Prompt:
Without changing a single word, restate the entries below.

[Items from a dataset]
----
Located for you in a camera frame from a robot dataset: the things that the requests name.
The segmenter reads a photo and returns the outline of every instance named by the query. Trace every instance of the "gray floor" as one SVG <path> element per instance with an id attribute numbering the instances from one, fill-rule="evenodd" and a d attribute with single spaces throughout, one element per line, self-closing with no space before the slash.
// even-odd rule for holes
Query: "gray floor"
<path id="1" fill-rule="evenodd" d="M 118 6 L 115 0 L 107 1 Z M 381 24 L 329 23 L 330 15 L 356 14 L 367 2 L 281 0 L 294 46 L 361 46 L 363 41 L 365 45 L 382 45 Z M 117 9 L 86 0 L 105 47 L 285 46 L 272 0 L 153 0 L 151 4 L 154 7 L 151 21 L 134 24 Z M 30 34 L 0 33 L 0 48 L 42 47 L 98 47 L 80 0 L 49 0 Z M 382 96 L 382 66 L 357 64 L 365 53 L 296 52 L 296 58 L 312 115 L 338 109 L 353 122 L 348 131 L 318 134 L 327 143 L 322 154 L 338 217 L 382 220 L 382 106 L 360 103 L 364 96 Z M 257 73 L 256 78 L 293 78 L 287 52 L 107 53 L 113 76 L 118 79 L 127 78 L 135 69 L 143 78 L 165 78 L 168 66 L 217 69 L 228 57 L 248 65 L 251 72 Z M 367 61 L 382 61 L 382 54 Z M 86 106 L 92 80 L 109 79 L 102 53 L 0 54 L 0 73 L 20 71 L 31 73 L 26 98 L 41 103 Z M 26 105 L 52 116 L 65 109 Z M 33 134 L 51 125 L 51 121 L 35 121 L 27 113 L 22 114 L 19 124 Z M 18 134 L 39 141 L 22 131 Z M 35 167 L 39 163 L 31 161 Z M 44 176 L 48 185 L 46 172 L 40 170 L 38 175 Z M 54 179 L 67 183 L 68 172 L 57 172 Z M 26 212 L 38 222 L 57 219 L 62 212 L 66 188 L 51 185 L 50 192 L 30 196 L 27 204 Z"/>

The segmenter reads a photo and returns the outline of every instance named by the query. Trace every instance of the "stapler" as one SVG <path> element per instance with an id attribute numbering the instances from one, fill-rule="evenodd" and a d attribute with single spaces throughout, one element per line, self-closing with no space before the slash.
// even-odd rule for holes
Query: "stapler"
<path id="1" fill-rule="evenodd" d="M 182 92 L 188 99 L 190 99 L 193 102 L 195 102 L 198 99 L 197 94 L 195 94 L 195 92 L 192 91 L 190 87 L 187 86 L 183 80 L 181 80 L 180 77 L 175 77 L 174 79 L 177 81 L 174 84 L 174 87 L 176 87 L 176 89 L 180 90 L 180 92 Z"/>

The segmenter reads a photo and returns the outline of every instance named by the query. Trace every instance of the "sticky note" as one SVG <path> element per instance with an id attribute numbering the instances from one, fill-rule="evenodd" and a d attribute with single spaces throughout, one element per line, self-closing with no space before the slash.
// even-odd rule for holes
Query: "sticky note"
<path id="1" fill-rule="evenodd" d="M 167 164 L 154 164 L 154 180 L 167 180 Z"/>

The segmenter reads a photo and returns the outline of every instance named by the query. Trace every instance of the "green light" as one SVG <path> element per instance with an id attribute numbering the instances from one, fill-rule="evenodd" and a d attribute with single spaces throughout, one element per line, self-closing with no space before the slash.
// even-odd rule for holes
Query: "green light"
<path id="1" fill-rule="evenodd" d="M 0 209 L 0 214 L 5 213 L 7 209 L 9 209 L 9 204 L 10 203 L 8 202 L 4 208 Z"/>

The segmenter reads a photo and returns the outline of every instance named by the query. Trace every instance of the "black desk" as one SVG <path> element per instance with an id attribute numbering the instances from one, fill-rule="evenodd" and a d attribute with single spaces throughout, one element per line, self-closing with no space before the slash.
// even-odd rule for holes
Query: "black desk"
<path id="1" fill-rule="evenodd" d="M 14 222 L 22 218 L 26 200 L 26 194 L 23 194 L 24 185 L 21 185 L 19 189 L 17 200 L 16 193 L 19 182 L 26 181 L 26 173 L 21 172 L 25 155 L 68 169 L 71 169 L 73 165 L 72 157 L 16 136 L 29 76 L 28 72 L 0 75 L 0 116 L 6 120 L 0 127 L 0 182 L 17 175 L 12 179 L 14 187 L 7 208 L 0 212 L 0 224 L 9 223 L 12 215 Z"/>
----
Expected answer:
Located for you in a camera frame from a robot dataset: the things that the requests name.
The segmenter reads a photo and returns the outline of every instance named by the query. Trace every instance of the "gray floor" as one SVG <path> element per instance with an id attribute numbering the instances from one, fill-rule="evenodd" and a d attribute with single spaces throughout, one element per line, self-closing with no space before the slash.
// even-odd rule for holes
Query: "gray floor"
<path id="1" fill-rule="evenodd" d="M 118 6 L 115 0 L 107 1 Z M 381 24 L 329 23 L 330 15 L 356 14 L 367 2 L 281 0 L 294 46 L 361 46 L 363 41 L 365 45 L 382 45 Z M 117 9 L 86 0 L 105 47 L 285 46 L 272 0 L 153 0 L 151 4 L 154 7 L 151 21 L 134 24 Z M 30 34 L 0 33 L 0 48 L 42 47 L 98 47 L 80 0 L 49 0 Z M 382 96 L 382 66 L 357 64 L 365 53 L 296 52 L 296 58 L 312 115 L 338 109 L 353 122 L 348 131 L 318 134 L 327 143 L 322 154 L 338 217 L 382 220 L 382 106 L 360 103 L 364 96 Z M 257 73 L 256 78 L 293 78 L 287 52 L 107 53 L 113 76 L 118 79 L 127 78 L 135 69 L 143 78 L 165 78 L 168 66 L 217 69 L 228 57 L 248 65 L 251 72 Z M 367 61 L 382 61 L 382 54 Z M 86 106 L 92 80 L 109 79 L 102 53 L 0 54 L 0 73 L 20 71 L 31 73 L 26 98 L 41 103 Z M 26 105 L 52 116 L 65 109 Z M 33 134 L 51 125 L 51 121 L 35 121 L 27 113 L 22 114 L 19 124 Z M 18 134 L 39 141 L 22 131 Z M 35 167 L 39 163 L 31 161 Z M 44 176 L 48 185 L 46 172 L 40 170 L 38 175 Z M 54 179 L 67 183 L 68 172 L 57 172 Z M 26 212 L 38 222 L 57 219 L 62 212 L 66 188 L 51 185 L 50 192 L 30 196 L 27 204 Z"/>

The segmenter reads a photo and returns the outline of every instance named by the query. Trace every instance of the "stapler" as one SVG <path> element per instance with an id attribute numbering the instances from one, fill-rule="evenodd" and a d attribute with single spaces throughout, one element per line, self-closing with no space before the slash.
// even-odd rule for holes
Query: "stapler"
<path id="1" fill-rule="evenodd" d="M 182 92 L 188 99 L 190 99 L 193 102 L 195 102 L 198 99 L 197 94 L 195 94 L 195 92 L 192 91 L 190 87 L 187 86 L 183 80 L 181 80 L 180 77 L 175 77 L 174 79 L 177 81 L 174 84 L 174 87 L 176 87 L 176 89 L 180 90 L 180 92 Z"/>

The segmenter reads a photo and returns the outline of every instance named by the query. Trace every instance of the "sticky note" as one SVG <path> element per instance with an id attribute numbering the instances from one, fill-rule="evenodd" and a d attribute with single spaces throughout, one element per line, self-closing with no space before the slash.
// even-odd rule for holes
Query: "sticky note"
<path id="1" fill-rule="evenodd" d="M 167 164 L 154 164 L 154 180 L 167 180 Z"/>

The segmenter reads a photo and returns the outline of every instance named by the query. Trace every instance of the "green light" as one SVG <path> element per instance with an id attribute numbering the instances from one, fill-rule="evenodd" and a d attribute with single spaces throughout, one element per line, self-closing with no space before the slash.
// even-odd rule for holes
Query: "green light"
<path id="1" fill-rule="evenodd" d="M 0 209 L 0 214 L 5 213 L 7 209 L 9 209 L 9 204 L 10 203 L 8 202 L 4 208 Z"/>

The segmenter reads a photo and returns the outline of every instance named by the query. Trace every instance of the "black desk" as one SVG <path> element per instance with an id attribute numbering the instances from one, fill-rule="evenodd" and a d attribute with single spaces throughout, one element per line, self-closing with no space before the slash.
// even-odd rule for holes
Query: "black desk"
<path id="1" fill-rule="evenodd" d="M 14 222 L 22 218 L 26 200 L 26 194 L 23 194 L 24 185 L 21 185 L 19 189 L 17 200 L 16 193 L 19 182 L 26 181 L 26 173 L 21 172 L 25 155 L 68 169 L 71 169 L 73 165 L 72 157 L 16 136 L 29 76 L 28 72 L 0 75 L 0 116 L 6 120 L 0 127 L 0 182 L 17 175 L 12 179 L 14 187 L 7 208 L 0 212 L 0 224 L 9 223 L 12 215 Z"/>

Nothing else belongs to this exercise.